In a statement released by Playgrounds for Palestine, the group said the memorial was “an affirmation of our [Palestinian] solidarity with the struggles of Black America.”
 
“It is a gesture of love, and a commitment to struggle for spaces of safety and dignity for our children in a world that views their lives with contempt and suspicion because of the pigment of their skin or the religion into which they are born,” the statement concluded.
 
As local children from Aida, volunteers from Aida’s Lajee Center (“Refugee Center”), and other visitors from the U.S stood around the memorial in the cold winter rain, members of Rev. Graylan’s congregation bowed their heads and said a prayer.
 
“We pray for justice for all the black girls and boys, and for all the Palestinian boys and girls to grow up with justice and freedom,” the group prayed.
 
“As we say at home, black lives matter.
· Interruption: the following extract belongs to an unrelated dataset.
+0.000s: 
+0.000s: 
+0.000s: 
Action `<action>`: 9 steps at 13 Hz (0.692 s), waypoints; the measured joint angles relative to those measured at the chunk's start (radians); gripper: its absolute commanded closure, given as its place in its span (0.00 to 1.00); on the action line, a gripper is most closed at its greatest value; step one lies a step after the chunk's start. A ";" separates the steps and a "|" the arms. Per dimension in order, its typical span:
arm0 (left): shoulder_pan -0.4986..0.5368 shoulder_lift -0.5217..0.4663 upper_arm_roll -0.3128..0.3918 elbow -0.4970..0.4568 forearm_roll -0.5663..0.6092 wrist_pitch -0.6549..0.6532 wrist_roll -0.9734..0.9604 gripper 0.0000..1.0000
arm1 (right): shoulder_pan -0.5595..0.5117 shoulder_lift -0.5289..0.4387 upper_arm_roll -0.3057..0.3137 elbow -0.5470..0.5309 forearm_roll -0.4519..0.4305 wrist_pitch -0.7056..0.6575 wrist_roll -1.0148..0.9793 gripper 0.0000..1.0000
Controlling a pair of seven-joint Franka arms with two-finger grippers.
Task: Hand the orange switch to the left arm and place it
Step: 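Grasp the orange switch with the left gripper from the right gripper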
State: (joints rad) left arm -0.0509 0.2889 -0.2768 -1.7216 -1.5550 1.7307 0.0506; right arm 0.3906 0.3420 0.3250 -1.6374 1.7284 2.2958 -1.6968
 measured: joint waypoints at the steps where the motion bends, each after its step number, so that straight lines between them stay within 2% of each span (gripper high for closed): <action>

But i’m also here to say that Palestinian lives matter,” Concluded Reverend Graylan, to a round of applause.
 
The Black Lives Matter (BLM) movement is a social and racial justice and equality movement which began in the United States in response to numerous "extrajudicial killings" of black Americans by police officers and civilians, and aims to work "for a world where Black lives are no longer systematically and intentionally targeted for demise."
 
Many within the movement have found a common struggle with Palestinian resistance to Israel's occupation of the Palestinian territory and their human rights abuses against the Palestinians, particularly as Israel has been the target of widespread international condemnation for what has been labeled by critics as a “shoot-to-kill” policy against Palestinians.
 
Since a wave of unrest began last October, during which more than 241 Palestinians have been slain by Israelis, many, like Obeidallah, were killed in apparent "extrajudicial executions" when they posed no threat.
 
In July, a group of BLM activists joined weekly protests in the Ramallah-area village of Bilin, where villagers have protested every Friday for 11 consecutive years, and are often met with tear gas, rubber-coated steel bullets, and stun grenades from Israeli forces.
 
In a statement on the official Black Lives Matter Facebook page at the time, the group posted a picture of activists holding up Palestinian flags and signs of solidarity at the protest.
 
"In the fight for dignity, justice and freedom, the Movement for Black Lives is committed to the global shared struggle of oppressed people, namely the people of occupied Palestine and other indigenous communities who for decades have resisted the occupation of their land, the ethnic cleansing of their people, and the erasure of their history and experiences," the statement said.
 
The statement concluded with the Black Lives Matter activists committing to "global struggle, solidarity, and support of the Boycott, Divest and Sanction (BDS) movement to fight for freedom, justice and equality for Palestinian people and to end international support of the occupation."
 
July’s protest was not the first time justice activists from the BLM movement visited Palestine or expressed solidarity with its people.
 
A group of activists, including prominent American journalist Marc Lamont Hill, from the movement released a video in January 2015, which was filmed in Nazareth in solidarity with the Palestinian struggle against "Israeli apartheid."
 
The video was filmed at the conclusion of a ten-day tour by representatives of groups associated with Black rights and racial justice including the Dream Defenders, Black Youth Project 100, Black Lives Matter, and activists associated with the Ferguson movement against police brutality.
 
Referencing cities in the United States which have become the focal points of protests and justice movements after repeated shootings of unarmed black men, the activists performed song, dance, and spoken word.
 
“We come here and we learn laws that have been co signed in ink but written in the blood of the innocent and we stand next to people who continue to courageously struggle and resist the occupation, people continue to dream and fight for freedom, from Ferguson to Palestine the struggle for freedom continues," the activists said.